Fix html encoded text stored in the database

2019-09-17 07:12发布

问题:

I have a sql server db that has a table which stores a plain text value in a nvarchar column. Unfortunately there was a bug in the C# code that was running Encoder.HtmlEncode() on chinese characters before inserting it into the table . e.g text value of 您好 is being stored in the table as 您好

Is there any way I clean up this data using just T-sql? This database is heavily locked down, so I can't easily run any code against it other than T-sql.

回答1:

From what the problem seems to be, you have an option.

You could create a temp table that will store the HTML entity of the characters. As an example;

CREATE TABLE dbo.TempHost
{
    Entity varchar(255),
    Character nvarchar(255)

}

Then you can actually find the data as csv online (http://www.khngai.com/chinese/charmap/tbluni.php?page=0 or copy and paste to excel), and import it into the table. From there on, all you will need to do is to scan the data and call REPLACE() function and update.



回答2:

This is a fun challenge, and by fun I mean not really fun. T-SQL is quite bad at string manipulation. To make it even better, HTML entities actually encode a Unicode code point, and there is no simple way of converting that to a Unicode character in T-SQL.

Using a lookup table is probably the most viable method, in that it's likely to be more efficient than what I'm going to propose here: use a function to do the entity replacement. Warning: scalar-valued functions perform horribly in T-SQL and string manipulation is none too fast either. Nevertheless, I present this for, um, inspirational purposes:

CREATE FUNCTION dbo._ConvertEntities(@in NVARCHAR(MAX)) RETURNS NVARCHAR(MAX) AS BEGIN
  WHILE 1 = 1 BEGIN;
    DECLARE @entityStart INT = CHARINDEX('&#x', @in);
    IF @entityStart = 0 BREAK;
    DECLARE @entityEnd INT = CHARINDEX(';', @in, @entityStart)
    DECLARE @entity VARCHAR(MAX) = SUBSTRING(@in, @entityStart + LEN('&#x'), @entityEnd - @entityStart - LEN('&#x'));
    IF @entity NOT LIKE '[0-9A-F][0-9A-F][0-9A-F][0-9A-F]' RETURN @in;
    DECLARE @entityChar NCHAR(1) = CONVERT(NCHAR(1), CONVERT(BINARY(2), REVERSE(CONVERT(BINARY(2), @entity, 2))));
    SET @in = STUFF(@in, @entityStart, @entityEnd - @entityStart + 1, @entityChar);
  END;
  RETURN @in;
END;

Aside from performance issues, this function has the major shortcoming that it only works for entities of the form &#x????;, with ???? four hexadecimal digits. It fails quite badly for other entities (like those needing surrogates, those coded as decimal, or special entities like "). I've made it bail out in this case. Although it's fairly easy to extend it to handle single-byte entities, extending it to >4 would be agony.
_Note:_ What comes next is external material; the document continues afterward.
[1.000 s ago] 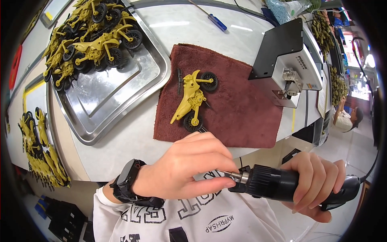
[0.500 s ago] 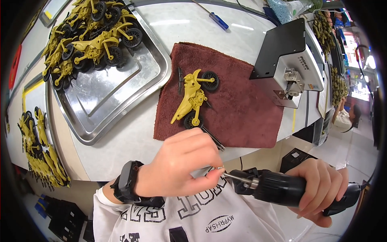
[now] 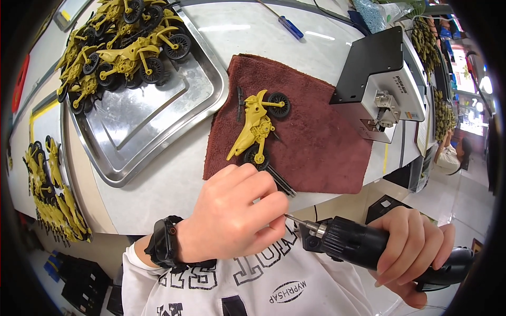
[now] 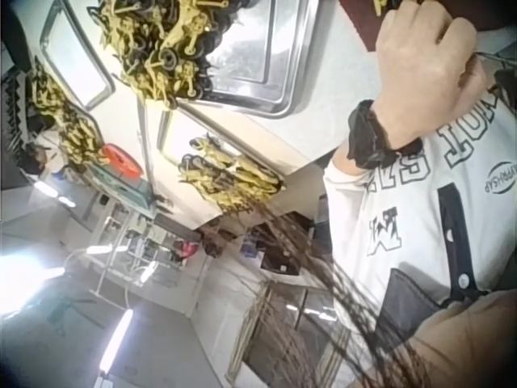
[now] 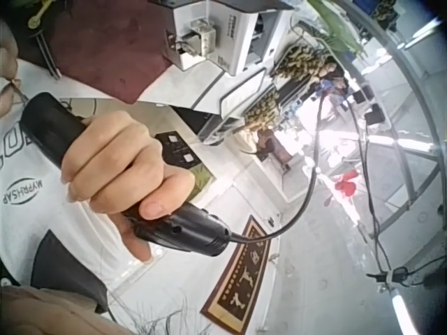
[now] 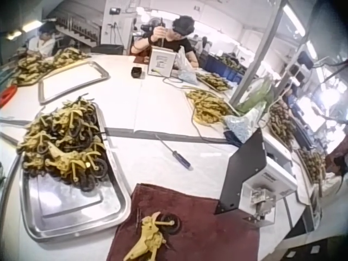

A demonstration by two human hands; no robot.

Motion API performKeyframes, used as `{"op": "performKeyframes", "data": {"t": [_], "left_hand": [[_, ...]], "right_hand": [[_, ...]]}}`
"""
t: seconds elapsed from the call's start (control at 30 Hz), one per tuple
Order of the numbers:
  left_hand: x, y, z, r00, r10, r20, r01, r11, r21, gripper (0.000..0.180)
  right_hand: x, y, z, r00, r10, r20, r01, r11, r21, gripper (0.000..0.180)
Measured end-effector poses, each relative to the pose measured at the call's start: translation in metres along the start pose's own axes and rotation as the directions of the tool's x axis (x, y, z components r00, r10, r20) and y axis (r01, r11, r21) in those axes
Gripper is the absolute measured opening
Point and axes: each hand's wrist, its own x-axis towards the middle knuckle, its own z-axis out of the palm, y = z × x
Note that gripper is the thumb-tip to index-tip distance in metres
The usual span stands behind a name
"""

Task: Assembling small yellow toy motorcycles using an electric screwdriver and other tools at a factory workbench.

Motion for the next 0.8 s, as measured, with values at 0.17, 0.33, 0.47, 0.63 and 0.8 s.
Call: {"op": "performKeyframes", "data": {"t": [0.17,0.33,0.47,0.63,0.8], "left_hand": [[-0.002,0.001,-0.003,1.0,0.005,-0.007,-0.005,1.0,-0.004,0.017],[-0.003,0.0,-0.003,1.0,0.021,0.015,-0.021,1.0,-0.01,0.016],[-0.003,-0.001,-0.005,1.0,0.014,0.021,-0.015,1.0,0.019,0.016],[-0.003,-0.001,-0.007,0.998,0.02,0.055,-0.02,1.0,0.001,0.022],[-0.004,-0.004,-0.004,0.996,0.046,0.078,-0.047,0.999,0.016,0.023]], "right_hand": [[0.003,0.0,-0.001,1.0,0.012,0.011,-0.012,1.0,-0.021,0.044],[0.001,-0.003,-0.002,1.0,0.004,0.014,-0.003,1.0,-0.025,0.044],[0.001,0.002,-0.012,0.998,0.014,0.054,-0.018,0.998,0.067,0.044],[0.002,-0.001,-0.001,1.0,-0.001,0.031,0.001,1.0,-0.012,0.045],[-0.004,0.003,0.001,0.997,0.05,-0.052,-0.055,0.993,-0.1,0.051]]}}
Realistically, you want to do this in client software using a real programming language. Even if the database is sufficiently locked down that you cannot directly execute queries, you are presumably able to query data if it's not too much, and you can insert data back using generated statements (a lot of them if need be). Terribly slow, but more or less viable.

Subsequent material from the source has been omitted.